Other reasons why Santa can't possibly be a man:
* Men can't pack a bag.
* Men would rather be dead than caught wearing red velvet.
* Men would feel their masculinity is threatened ... having to be seen with all those elves.
* Men don't answer their mail.
* Men would refuse to allow their physique to be described even in jest as anything remotely resembling a "bowlful of jelly."
* Men aren't interested in stockings unless somebody's wearing them.
* Having to do the "Ho Ho Ho" thing would seriously inhibit their ability to pick up women.
* Finally, being responsible for Christmas would require a commitment.
I can buy the fact that other mythical characters are men ...
* Father Time shows up once a year unshaven and looking ominous.
Definite guy.
* Cupid flies around carrying weapons.
Guy
* Uncle Sam is a politician who likes to point fingers.
Ditto
Any one of these individuals could pass the testosterone screening test. But not St. Nick. Not a chance.
But as long as we have each other, Good Will, Peace on Earth, Faith, and Nat King Cole's version of "The Christmas Song", it probably makes little difference what gender Santa is.
Santa Claus, like all pilots, gets regular visits from the Federal Aviation Administration, and it was shortly before Christmas when the FAA examiner arrived.
In preparation, Santa had the elves wash the sled and bathe all the reindeer. Santa got his logbook out and made sure all his paperwork was in order.
The examiner walked slowly around the sled. He checked the reindeer harnesses, the landing gear, and Rudolf's nose. He painstakingly reviewed Santa's weight and balance calculations for the sled's enormous payload.
Finally, they were ready for the check ride. Santa got in, fastened his seatbelt and shoulder harness, and checked the compass. Then the examiner hopped in carrying, to Santa's surprise, a shotgun.
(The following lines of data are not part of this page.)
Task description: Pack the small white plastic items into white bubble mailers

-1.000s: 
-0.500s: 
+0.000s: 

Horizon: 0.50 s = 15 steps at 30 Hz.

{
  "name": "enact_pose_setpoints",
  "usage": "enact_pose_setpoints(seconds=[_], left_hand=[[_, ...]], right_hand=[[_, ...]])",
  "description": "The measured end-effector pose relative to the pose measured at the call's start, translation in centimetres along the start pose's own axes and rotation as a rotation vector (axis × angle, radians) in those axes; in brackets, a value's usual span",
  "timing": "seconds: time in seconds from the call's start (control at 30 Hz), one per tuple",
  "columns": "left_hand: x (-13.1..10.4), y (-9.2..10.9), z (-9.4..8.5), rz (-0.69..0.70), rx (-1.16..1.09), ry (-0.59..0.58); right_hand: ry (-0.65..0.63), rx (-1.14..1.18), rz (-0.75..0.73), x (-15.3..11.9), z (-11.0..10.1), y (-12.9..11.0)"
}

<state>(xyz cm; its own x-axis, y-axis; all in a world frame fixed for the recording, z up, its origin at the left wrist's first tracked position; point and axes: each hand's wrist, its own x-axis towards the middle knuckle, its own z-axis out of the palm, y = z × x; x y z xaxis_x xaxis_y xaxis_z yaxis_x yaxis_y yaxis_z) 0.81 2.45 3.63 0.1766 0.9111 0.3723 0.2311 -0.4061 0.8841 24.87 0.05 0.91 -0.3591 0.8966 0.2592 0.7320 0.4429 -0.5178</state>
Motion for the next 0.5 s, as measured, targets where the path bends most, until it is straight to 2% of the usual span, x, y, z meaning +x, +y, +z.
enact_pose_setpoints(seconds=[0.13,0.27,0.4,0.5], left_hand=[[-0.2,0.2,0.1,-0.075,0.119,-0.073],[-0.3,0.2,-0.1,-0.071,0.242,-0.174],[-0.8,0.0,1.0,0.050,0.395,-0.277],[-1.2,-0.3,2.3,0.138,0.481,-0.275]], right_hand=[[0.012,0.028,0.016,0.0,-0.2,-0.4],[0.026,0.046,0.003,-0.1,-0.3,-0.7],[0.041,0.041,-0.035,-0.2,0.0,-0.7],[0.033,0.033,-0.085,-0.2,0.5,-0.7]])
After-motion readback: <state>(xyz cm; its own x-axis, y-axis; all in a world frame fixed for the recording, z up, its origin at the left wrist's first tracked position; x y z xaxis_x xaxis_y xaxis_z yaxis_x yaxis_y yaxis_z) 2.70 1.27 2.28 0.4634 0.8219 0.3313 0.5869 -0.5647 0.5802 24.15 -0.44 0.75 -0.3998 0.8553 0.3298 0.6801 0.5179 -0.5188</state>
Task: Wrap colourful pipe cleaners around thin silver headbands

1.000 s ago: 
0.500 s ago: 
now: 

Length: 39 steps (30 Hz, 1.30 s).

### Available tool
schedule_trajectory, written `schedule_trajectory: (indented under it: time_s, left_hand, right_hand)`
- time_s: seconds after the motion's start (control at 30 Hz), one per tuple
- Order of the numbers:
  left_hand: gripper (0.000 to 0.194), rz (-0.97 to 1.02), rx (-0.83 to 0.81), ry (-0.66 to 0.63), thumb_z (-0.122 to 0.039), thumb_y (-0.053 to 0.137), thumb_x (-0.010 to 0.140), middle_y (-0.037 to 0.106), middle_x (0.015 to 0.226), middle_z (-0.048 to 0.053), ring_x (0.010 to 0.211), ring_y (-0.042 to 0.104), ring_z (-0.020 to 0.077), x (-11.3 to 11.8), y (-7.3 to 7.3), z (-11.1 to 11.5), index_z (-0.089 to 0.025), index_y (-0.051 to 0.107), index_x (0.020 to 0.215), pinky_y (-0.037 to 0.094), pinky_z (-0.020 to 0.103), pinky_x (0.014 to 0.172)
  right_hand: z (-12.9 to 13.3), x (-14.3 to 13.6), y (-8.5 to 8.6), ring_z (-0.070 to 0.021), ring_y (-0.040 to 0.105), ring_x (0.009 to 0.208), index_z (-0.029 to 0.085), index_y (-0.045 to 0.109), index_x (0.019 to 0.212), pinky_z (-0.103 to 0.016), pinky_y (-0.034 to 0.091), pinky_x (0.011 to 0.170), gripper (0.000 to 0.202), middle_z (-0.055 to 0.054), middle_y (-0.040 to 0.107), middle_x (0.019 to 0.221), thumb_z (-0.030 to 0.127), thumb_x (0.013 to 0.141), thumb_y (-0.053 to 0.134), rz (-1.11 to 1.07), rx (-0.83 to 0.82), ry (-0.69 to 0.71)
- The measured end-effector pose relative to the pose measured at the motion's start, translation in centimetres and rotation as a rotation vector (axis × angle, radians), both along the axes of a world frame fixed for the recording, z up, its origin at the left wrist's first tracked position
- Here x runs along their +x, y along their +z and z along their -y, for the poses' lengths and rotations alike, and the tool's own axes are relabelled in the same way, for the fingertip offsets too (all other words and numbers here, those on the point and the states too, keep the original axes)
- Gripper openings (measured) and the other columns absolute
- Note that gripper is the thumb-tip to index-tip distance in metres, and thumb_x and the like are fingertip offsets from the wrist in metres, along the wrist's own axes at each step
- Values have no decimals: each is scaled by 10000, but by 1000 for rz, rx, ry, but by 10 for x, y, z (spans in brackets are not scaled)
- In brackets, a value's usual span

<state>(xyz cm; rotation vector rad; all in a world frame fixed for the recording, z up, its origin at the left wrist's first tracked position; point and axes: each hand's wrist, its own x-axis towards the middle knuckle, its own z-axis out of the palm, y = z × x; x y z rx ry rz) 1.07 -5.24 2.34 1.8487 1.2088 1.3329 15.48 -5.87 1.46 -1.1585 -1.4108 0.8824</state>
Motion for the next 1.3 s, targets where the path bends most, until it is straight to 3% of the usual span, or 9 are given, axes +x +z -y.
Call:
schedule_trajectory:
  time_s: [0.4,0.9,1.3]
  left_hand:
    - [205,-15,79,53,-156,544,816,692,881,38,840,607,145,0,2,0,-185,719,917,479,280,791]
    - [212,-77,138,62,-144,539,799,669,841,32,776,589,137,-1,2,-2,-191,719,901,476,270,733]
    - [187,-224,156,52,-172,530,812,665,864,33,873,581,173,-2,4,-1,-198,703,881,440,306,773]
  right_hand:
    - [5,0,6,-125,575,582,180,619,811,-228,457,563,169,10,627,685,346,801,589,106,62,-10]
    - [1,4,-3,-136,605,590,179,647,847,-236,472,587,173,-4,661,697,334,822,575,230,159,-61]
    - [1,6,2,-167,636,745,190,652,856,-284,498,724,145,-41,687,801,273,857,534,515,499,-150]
"What's that for?" asked Santa incredulously.
The examiner winked and said, "I'm not supposed to tell you this, but you're gonna lose an engine on takeoff."
* * * * *
Just before Christmas, there was an honest politician, a kind lawyer, and Santa Claus traveling in a lift of a very posh hotel. Just before the doors opened they all noticed a $5 note lying on the floor. Which one picked it up??
Santa of course ~ the other two don't exist!